Cada geração vive as conquistas e dificuldades próprias do seu tempo, olhando para o passado podemos ver isso com muita facilidade. No nosso tempo, vivemos a proposta de uma “sociedade do bem-estar”, que trouxe a promessa de reduzir desigualdades e elevar a dignidade humana. Essa sociedade tem como pilares o sucesso e as conquistas pessoais, o status, a produção e o consumo de bens e serviços. No entanto, essa sociedade enfrenta grandes obstáculos, principalmente em termos de sustentabilidade e distribuição dos recursos. Os benefícios esperados não chegam a todas as pessoas, criando uma contradição gritante entre o ideal e a realidade.
A sociedade do bem-estar, embora fundada sobre ideais de progresso e igualdade, paradoxalmente, criou uma cultura de fragilidades. Essas fragilidades se manifestam na forma como as pessoas lidam com os sofrimentos e as frustrações. Na busca pelo conforto e pela eliminação de todo desconforto, a sociedade moderna criou uma geração que não apenas tem medo do sofrimento, mas o vê como um escândalo, um desvio intolerável da norma esperada de felicidade contínua e bem-estar garantido. O sofrimento, neste contexto, é visto como uma “falha do sistema”, algo que deve ser corrigido ou eliminado a qualquer custo.

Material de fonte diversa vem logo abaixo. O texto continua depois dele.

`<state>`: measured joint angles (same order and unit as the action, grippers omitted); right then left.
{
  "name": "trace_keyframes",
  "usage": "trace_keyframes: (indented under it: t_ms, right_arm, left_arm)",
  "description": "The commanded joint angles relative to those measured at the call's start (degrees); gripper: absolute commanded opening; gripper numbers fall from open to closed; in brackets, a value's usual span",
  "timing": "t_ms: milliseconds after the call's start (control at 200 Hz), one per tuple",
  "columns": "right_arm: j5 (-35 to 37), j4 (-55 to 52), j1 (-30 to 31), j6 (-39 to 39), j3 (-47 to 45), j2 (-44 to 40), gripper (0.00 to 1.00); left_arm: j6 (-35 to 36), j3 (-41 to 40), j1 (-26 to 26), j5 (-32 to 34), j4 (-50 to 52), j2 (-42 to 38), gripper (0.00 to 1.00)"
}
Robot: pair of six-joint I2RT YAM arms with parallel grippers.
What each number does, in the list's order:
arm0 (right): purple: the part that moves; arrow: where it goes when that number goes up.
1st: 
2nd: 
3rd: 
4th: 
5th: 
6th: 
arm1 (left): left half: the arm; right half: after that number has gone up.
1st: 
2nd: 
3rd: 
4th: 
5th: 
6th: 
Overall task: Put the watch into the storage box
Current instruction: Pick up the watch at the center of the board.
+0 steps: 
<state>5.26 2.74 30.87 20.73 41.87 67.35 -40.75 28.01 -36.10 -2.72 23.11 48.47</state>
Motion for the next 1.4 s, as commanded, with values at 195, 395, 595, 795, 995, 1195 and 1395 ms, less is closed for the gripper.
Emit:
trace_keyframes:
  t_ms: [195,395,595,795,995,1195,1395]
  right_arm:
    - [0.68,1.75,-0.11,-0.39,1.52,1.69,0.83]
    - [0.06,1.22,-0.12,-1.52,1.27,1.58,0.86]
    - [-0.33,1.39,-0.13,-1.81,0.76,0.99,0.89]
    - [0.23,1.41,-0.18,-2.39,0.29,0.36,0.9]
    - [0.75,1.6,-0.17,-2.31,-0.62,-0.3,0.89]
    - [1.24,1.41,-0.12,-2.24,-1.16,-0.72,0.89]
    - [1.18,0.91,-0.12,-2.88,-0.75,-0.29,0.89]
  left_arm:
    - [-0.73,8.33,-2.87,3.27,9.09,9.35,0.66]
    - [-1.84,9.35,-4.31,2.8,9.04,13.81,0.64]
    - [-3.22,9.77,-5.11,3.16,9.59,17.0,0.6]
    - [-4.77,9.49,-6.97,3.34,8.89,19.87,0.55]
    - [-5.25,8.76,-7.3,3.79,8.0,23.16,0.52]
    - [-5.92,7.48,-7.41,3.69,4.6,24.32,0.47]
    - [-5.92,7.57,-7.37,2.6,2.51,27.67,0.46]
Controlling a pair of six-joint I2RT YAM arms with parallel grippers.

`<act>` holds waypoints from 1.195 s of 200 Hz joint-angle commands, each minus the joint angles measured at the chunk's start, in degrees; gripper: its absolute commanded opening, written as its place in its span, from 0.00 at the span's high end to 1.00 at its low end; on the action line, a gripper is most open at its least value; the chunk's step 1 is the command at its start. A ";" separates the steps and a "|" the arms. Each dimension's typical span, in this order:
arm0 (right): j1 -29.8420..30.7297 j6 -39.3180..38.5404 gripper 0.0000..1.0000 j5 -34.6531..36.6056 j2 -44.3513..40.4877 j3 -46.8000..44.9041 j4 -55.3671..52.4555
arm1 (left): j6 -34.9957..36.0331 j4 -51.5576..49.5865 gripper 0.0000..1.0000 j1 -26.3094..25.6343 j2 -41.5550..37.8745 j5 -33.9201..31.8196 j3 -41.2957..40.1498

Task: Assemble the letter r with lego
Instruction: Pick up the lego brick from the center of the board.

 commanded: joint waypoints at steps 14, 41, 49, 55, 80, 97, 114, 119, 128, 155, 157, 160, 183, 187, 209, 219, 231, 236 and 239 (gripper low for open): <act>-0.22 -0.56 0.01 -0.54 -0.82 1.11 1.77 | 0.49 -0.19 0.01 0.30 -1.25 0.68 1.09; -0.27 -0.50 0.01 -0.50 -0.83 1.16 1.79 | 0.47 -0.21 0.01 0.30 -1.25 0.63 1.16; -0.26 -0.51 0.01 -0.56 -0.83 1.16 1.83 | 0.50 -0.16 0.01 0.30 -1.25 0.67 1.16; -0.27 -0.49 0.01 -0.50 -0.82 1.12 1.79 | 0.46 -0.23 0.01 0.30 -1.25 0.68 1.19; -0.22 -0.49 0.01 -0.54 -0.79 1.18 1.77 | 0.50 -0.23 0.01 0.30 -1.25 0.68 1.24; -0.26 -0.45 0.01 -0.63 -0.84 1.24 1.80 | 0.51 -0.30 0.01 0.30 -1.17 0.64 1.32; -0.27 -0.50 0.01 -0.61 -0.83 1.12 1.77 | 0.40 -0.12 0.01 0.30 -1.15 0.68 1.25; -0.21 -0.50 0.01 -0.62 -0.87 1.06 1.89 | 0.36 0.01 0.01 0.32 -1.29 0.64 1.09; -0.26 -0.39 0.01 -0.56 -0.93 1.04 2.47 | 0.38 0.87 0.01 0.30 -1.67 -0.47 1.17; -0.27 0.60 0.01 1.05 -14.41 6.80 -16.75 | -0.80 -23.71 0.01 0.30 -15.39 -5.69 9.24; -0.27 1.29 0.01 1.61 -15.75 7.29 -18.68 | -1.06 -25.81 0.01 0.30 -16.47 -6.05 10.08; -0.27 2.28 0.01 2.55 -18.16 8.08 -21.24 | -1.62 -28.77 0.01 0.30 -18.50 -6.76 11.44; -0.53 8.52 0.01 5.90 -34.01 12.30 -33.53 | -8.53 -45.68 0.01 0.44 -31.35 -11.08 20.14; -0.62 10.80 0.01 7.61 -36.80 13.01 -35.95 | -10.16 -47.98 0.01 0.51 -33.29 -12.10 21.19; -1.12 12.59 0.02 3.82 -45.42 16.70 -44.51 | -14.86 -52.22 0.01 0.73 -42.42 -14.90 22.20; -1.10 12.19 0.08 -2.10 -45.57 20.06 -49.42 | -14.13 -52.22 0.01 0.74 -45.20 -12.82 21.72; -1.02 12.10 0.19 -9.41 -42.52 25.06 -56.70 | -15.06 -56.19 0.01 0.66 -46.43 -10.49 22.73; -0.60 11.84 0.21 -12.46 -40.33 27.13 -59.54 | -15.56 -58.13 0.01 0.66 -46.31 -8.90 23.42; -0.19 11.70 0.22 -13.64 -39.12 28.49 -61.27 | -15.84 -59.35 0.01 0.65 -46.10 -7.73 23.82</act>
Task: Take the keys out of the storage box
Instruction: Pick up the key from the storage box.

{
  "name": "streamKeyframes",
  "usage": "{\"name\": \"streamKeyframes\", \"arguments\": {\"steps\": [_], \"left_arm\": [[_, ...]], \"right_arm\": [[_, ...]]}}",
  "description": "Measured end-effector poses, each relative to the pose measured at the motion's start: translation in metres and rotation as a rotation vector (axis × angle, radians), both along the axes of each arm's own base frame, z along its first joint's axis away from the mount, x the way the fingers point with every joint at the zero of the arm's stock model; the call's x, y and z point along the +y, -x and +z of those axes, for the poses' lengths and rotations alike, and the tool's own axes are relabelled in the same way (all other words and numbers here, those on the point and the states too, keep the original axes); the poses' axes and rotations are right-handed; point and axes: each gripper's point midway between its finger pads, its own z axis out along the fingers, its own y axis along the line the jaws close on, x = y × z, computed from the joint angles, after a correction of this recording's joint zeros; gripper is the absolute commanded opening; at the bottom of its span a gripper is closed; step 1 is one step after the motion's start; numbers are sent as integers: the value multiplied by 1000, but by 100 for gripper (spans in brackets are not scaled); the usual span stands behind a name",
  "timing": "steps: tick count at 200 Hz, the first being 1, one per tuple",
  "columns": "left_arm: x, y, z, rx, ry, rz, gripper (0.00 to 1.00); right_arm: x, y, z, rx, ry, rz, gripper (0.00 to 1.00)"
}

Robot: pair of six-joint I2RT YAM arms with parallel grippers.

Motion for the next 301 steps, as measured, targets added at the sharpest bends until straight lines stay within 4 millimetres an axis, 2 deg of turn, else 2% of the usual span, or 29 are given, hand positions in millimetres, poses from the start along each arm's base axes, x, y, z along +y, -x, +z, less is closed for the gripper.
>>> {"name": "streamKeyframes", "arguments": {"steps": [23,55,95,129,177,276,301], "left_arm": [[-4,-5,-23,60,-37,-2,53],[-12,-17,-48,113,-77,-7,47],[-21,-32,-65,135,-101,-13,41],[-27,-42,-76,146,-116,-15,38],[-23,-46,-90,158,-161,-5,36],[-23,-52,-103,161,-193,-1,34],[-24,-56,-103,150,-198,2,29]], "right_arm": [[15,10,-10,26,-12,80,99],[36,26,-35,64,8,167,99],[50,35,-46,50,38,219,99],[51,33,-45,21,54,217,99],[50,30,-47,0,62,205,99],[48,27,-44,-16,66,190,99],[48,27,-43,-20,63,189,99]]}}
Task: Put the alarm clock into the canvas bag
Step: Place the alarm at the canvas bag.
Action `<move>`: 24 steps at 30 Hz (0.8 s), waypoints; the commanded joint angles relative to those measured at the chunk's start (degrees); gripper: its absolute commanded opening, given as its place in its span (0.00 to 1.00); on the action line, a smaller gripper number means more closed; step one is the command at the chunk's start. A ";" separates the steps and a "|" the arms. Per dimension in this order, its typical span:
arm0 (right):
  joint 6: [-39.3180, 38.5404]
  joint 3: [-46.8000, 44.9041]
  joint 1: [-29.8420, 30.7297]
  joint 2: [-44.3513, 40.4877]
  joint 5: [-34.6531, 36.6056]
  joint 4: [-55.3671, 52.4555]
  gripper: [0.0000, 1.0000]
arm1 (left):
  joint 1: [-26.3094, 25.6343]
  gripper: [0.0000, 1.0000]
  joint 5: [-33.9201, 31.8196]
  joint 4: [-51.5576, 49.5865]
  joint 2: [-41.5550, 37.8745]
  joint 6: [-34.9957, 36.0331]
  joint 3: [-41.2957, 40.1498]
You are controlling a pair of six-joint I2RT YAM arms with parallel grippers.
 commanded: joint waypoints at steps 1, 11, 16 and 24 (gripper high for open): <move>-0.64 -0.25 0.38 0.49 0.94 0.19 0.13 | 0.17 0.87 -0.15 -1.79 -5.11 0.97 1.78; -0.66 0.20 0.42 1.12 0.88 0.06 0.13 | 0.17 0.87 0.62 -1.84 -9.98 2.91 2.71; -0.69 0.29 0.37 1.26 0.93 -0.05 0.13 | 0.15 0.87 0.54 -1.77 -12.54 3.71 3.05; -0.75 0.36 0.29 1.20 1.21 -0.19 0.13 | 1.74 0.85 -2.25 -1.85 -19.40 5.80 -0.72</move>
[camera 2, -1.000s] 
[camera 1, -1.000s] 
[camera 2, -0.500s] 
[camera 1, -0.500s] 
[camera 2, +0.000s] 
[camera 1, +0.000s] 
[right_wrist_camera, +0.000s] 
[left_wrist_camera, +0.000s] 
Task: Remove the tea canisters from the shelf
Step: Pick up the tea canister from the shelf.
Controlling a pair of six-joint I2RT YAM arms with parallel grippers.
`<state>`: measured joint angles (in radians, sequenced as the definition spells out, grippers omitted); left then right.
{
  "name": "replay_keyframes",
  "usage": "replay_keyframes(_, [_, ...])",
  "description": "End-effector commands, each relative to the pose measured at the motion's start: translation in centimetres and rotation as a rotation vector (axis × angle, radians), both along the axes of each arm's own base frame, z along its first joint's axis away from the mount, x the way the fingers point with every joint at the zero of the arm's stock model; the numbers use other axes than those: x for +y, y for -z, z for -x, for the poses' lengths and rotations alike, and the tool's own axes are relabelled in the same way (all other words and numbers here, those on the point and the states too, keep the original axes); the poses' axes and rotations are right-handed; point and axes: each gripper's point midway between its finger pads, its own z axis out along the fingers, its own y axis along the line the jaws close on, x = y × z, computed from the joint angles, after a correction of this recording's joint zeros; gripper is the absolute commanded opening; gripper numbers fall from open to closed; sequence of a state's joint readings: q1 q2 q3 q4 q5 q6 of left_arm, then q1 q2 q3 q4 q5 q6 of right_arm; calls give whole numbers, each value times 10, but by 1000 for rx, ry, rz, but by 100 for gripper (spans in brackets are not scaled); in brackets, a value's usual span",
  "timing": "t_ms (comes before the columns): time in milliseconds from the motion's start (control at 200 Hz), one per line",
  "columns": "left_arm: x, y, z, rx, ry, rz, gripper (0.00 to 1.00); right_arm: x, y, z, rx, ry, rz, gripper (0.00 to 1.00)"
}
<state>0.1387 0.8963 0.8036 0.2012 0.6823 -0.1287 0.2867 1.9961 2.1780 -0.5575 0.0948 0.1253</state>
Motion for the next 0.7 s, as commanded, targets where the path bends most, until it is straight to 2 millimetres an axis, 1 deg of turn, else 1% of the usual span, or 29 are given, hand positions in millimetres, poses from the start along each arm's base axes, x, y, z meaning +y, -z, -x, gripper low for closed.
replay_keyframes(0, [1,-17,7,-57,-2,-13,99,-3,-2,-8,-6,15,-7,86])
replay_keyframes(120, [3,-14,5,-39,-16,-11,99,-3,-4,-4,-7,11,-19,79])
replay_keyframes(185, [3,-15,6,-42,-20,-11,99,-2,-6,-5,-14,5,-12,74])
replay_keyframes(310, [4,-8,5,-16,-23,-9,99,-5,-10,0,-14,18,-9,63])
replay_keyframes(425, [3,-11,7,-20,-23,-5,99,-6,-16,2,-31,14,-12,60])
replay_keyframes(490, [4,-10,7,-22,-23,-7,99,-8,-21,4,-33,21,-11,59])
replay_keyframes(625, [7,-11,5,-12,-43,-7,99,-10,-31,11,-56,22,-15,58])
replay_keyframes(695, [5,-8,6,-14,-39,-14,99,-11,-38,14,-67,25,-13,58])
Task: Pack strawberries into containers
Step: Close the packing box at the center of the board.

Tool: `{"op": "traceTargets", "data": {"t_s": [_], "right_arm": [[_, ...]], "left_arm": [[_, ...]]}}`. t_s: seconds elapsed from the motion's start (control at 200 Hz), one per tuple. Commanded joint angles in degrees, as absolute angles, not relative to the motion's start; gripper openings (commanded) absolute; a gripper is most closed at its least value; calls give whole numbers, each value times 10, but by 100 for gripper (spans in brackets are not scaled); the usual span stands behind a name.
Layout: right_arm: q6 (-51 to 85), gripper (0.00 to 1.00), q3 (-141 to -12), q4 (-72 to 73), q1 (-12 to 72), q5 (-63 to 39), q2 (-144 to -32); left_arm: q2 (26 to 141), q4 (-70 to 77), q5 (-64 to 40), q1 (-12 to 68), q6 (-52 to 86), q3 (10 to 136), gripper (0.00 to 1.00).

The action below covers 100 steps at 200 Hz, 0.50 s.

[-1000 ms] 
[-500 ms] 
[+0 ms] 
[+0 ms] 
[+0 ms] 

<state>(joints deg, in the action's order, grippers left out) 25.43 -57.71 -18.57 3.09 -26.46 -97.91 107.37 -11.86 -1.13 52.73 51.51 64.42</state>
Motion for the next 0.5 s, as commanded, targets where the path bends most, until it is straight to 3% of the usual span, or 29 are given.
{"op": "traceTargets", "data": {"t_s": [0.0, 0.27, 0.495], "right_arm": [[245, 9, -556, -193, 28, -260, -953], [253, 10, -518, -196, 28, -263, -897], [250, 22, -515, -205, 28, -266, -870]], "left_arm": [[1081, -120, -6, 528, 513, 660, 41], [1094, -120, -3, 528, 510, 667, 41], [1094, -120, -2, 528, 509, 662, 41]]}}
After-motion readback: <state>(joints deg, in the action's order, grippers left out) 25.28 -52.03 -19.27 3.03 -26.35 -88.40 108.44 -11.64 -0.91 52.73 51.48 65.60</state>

Esta percepção decorre, na verdade, de uma compreensão superficial da vida e de suas complexidades. Ao tentar proteger-se de qualquer forma de dor, as pessoas perdem a oportunidade de desenvolver a resiliência e a profundidade emocional.
O resultado é o aumento de uma vulnerabilidade em que pequenos dramas, uma acne, um relacionamento malsucedido ou uma entrevista de emprego são vistos como catástrofes insuperáveis. Além disso, essa aversão ao sofrimento diminui a capacidade das pessoas de se solidarizar com o outro. A empatia, que se alimenta da própria experiência do sofrimento, fica atrofiada quando evitamos enfrentar nossas dores.
Sem o contato com o sofrimento pessoal, fica mais difícil entender e compartilhar as dores alheias, criando uma sociedade mais isolada e individualista. O escândalo do sofrimento na sociedade do bem-estar também revela uma busca equivocada pela perfeição terrena, onde a felicidade é interpretada como a ausência de problemas. Esta visão ignora que muitas das maiores realizações humanas surgem justamente através da superação de desafios e dificuldades. O crescimento pessoal é, frequentemente, forjado nos momentos de luta, quando a resistência ao sofrimento é substituída pela aprendizagem e adaptação. A civilização tal como a conhecemos foi forjada assim.
Esta sociedade também entra em choque com os valores cristãos, que veem no sofrimento uma ocasião de crescimento espiritual e moral. Neste cenário, a “Pequena Via” de Santa Teresinha oferece um contraponto fundamental. Ao invés de rejeitar o sofrimento, essa perspectiva o aceita como um meio de purificação e santificação, uma oportunidade de demonstrar amor e fidelidade a Deus nas pequenas coisas. Santa Teresinha, com sua vida de pequenos sacrifícios feitos com amor, ensina que o sofrimento não é um obstáculo à felicidade, mas um caminho para uma alegria mais profunda e duradoura, que não depende das circunstâncias externas, mas de uma paz interior e de uma conexão com o divino.
Teresinha encontrou no cotidiano, nas menores ações, o palco para uma vida de santidade. Segundo ela, o sofrimento não deve ser visto como uma maldição, mas como uma oportunidade para se aproximar de Deus, praticando a paciência, a humildade e o amor. Este entendimento não apenas desafia a visão atual de evitar o sofrimento a todo custo, mas ressalta como podemos transformar as experiências dolorosas em fontes de virtude. A sabedoria de Santa Teresinha propõe que a verdadeira felicidade e o bem-estar não derivam da acumulação de bens ou da ausência de dificuldades, mas do amor com que enfrentamos cada momento da vida, inclusive os desafios e as frustrações.
Em um mundo marcado pela busca incessante do conforto e que quer evitar toda forma de desconforto, o exemplo de Santa Teresinha é radicalmente contrário. É um convite a reexaminar nossas prioridades e a buscar um bem-estar que inclua a aceitação do sofrimento como parte integrante da experiência humana. Ao fazer isso, podemos começar a construir uma sociedade que valoriza a dignidade e o bem-estar não apenas em termos materiais, mas em sua plenitude espiritual e moral.